[Data excerpts]
• • • • • • •

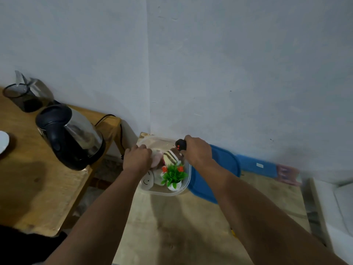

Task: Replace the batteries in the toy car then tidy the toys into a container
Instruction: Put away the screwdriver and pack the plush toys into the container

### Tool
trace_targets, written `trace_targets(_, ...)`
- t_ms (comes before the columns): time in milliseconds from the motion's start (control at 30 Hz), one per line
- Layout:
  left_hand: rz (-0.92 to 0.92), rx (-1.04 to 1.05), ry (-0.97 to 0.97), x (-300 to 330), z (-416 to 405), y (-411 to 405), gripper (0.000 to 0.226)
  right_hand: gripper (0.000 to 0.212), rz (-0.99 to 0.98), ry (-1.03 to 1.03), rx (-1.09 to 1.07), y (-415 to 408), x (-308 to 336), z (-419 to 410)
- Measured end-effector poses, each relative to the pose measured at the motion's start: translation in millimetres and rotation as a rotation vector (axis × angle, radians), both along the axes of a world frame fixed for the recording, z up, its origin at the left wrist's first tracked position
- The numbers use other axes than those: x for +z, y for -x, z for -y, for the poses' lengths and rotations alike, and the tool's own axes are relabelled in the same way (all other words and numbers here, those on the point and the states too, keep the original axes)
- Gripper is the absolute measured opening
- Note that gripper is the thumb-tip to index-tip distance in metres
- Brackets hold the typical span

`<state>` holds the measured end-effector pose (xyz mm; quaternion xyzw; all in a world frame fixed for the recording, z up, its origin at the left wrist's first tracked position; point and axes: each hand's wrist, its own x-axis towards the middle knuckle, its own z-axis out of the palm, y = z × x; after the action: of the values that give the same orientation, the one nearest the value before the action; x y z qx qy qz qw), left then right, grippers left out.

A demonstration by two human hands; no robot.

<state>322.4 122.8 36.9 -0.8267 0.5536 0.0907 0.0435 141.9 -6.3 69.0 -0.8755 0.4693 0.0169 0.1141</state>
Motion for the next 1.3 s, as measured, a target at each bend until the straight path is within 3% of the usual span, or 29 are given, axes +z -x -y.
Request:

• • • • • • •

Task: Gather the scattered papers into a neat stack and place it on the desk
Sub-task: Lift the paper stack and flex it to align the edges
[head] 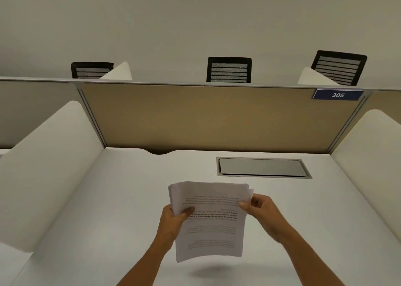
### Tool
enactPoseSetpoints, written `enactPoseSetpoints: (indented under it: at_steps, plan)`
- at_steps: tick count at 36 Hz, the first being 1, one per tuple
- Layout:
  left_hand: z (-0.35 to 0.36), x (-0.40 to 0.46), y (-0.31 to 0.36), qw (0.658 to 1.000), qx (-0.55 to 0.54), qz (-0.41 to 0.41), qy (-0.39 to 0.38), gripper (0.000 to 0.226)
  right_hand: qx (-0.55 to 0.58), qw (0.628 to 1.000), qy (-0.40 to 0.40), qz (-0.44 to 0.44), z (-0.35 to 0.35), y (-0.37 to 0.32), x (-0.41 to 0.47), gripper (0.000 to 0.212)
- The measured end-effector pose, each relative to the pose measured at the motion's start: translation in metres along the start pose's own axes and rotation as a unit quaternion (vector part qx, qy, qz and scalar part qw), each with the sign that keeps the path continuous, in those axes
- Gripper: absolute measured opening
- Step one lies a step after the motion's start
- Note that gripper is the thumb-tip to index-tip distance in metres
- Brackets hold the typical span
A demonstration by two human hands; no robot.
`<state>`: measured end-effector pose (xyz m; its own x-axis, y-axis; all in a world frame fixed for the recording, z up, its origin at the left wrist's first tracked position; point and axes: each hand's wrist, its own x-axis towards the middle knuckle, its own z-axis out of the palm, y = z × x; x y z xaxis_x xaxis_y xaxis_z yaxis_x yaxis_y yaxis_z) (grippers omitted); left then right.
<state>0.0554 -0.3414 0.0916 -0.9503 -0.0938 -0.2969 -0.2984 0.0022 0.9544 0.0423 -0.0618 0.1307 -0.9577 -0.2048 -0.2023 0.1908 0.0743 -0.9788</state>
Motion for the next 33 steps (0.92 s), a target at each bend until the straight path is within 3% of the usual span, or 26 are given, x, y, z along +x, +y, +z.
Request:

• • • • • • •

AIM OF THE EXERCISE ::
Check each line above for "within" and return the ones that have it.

COMPLETED TASK ::
Motion for the next 1.3 s, as measured, a target at each bend until the straight path is within 3% of the usual span, or 29 are given, axes +z -x -y.
Motion for the next 33 steps (0.92 s), a target at each bend until the straight path is within 3% of the usual span, or 26 are given, x, y, z along +x, +y, +z.

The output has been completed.